## Data segment
────────────────────
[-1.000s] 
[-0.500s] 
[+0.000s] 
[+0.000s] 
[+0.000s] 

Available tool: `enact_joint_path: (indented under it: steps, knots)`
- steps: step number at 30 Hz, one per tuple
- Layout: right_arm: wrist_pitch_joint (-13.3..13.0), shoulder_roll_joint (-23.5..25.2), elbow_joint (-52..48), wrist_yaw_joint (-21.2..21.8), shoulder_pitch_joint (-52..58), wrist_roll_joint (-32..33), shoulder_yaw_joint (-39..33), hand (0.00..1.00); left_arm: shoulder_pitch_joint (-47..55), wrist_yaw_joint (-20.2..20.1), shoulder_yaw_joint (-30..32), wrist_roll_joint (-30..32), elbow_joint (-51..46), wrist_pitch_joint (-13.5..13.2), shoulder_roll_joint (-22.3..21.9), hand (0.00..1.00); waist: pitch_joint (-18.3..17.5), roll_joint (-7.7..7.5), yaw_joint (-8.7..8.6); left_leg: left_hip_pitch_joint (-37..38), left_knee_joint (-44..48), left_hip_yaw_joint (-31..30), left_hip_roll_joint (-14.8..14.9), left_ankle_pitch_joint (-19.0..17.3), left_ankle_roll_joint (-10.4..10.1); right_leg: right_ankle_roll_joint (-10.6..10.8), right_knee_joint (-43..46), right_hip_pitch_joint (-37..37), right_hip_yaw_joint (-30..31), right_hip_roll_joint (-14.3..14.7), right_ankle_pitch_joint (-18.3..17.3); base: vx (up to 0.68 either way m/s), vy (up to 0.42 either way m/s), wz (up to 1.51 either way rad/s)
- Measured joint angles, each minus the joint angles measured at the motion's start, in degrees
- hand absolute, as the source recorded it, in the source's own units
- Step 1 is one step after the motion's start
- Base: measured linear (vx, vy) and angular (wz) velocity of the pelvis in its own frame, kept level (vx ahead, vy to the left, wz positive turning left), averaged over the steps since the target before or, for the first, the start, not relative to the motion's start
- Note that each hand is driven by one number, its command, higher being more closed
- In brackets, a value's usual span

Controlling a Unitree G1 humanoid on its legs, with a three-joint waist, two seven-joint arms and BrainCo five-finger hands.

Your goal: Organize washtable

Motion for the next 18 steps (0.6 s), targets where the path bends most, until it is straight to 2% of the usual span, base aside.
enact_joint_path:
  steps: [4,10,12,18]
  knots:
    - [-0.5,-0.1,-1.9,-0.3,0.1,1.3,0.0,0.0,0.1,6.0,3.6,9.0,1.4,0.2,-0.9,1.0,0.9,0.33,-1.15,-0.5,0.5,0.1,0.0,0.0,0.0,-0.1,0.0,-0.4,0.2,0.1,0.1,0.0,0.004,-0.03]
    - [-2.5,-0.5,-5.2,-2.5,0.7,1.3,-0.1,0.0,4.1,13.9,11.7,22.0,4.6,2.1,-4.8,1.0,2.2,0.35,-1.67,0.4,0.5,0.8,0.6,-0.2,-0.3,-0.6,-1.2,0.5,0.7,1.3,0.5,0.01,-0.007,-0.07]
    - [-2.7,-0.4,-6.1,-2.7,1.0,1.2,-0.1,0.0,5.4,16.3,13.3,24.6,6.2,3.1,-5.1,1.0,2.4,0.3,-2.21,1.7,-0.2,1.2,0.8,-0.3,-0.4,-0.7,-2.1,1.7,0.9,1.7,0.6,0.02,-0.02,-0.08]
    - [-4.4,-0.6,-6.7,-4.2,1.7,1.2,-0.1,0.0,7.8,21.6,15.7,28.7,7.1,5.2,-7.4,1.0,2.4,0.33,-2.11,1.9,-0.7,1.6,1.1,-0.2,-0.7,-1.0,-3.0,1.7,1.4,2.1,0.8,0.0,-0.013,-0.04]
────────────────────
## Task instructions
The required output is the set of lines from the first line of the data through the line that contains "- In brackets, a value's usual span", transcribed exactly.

## Solution for this task
[-1.000s] 
[-0.500s] 
[+0.000s] 
[+0.000s] 
[+0.000s] 

Available tool: `enact_joint_path: (indented under it: steps, knots)`
- steps: step number at 30 Hz, one per tuple
- Layout: right_arm: wrist_pitch_joint (-13.3..13.0), shoulder_roll_joint (-23.5..25.2), elbow_joint (-52..48), wrist_yaw_joint (-21.2..21.8), shoulder_pitch_joint (-52..58), wrist_roll_joint (-32..33), shoulder_yaw_joint (-39..33), hand (0.00..1.00); left_arm: shoulder_pitch_joint (-47..55), wrist_yaw_joint (-20.2..20.1), shoulder_yaw_joint (-30..32), wrist_roll_joint (-30..32), elbow_joint (-51..46), wrist_pitch_joint (-13.5..13.2), shoulder_roll_joint (-22.3..21.9), hand (0.00..1.00); waist: pitch_joint (-18.3..17.5), roll_joint (-7.7..7.5), yaw_joint (-8.7..8.6); left_leg: left_hip_pitch_joint (-37..38), left_knee_joint (-44..48), left_hip_yaw_joint (-31..30), left_hip_roll_joint (-14.8..14.9), left_ankle_pitch_joint (-19.0..17.3), left_ankle_roll_joint (-10.4..10.1); right_leg: right_ankle_roll_joint (-10.6..10.8), right_knee_joint (-43..46), right_hip_pitch_joint (-37..37), right_hip_yaw_joint (-30..31), right_hip_roll_joint (-14.3..14.7), right_ankle_pitch_joint (-18.3..17.3); base: vx (up to 0.68 either way m/s), vy (up to 0.42 either way m/s), wz (up to 1.51 either way rad/s)
- Measured joint angles, each minus the joint angles measured at the motion's start, in degrees
- hand absolute, as the source recorded it, in the source's own units
- Step 1 is one step after the motion's start
- Base: measured linear (vx, vy) and angular (wz) velocity of the pelvis in its own frame, kept level (vx ahead, vy to the left, wz positive turning left), averaged over the steps since the target before or, for the first, the start, not relative to the motion's start
- Note that each hand is driven by one number, its command, higher being more closed
- In brackets, a value's usual span

The answer given above is the complete response.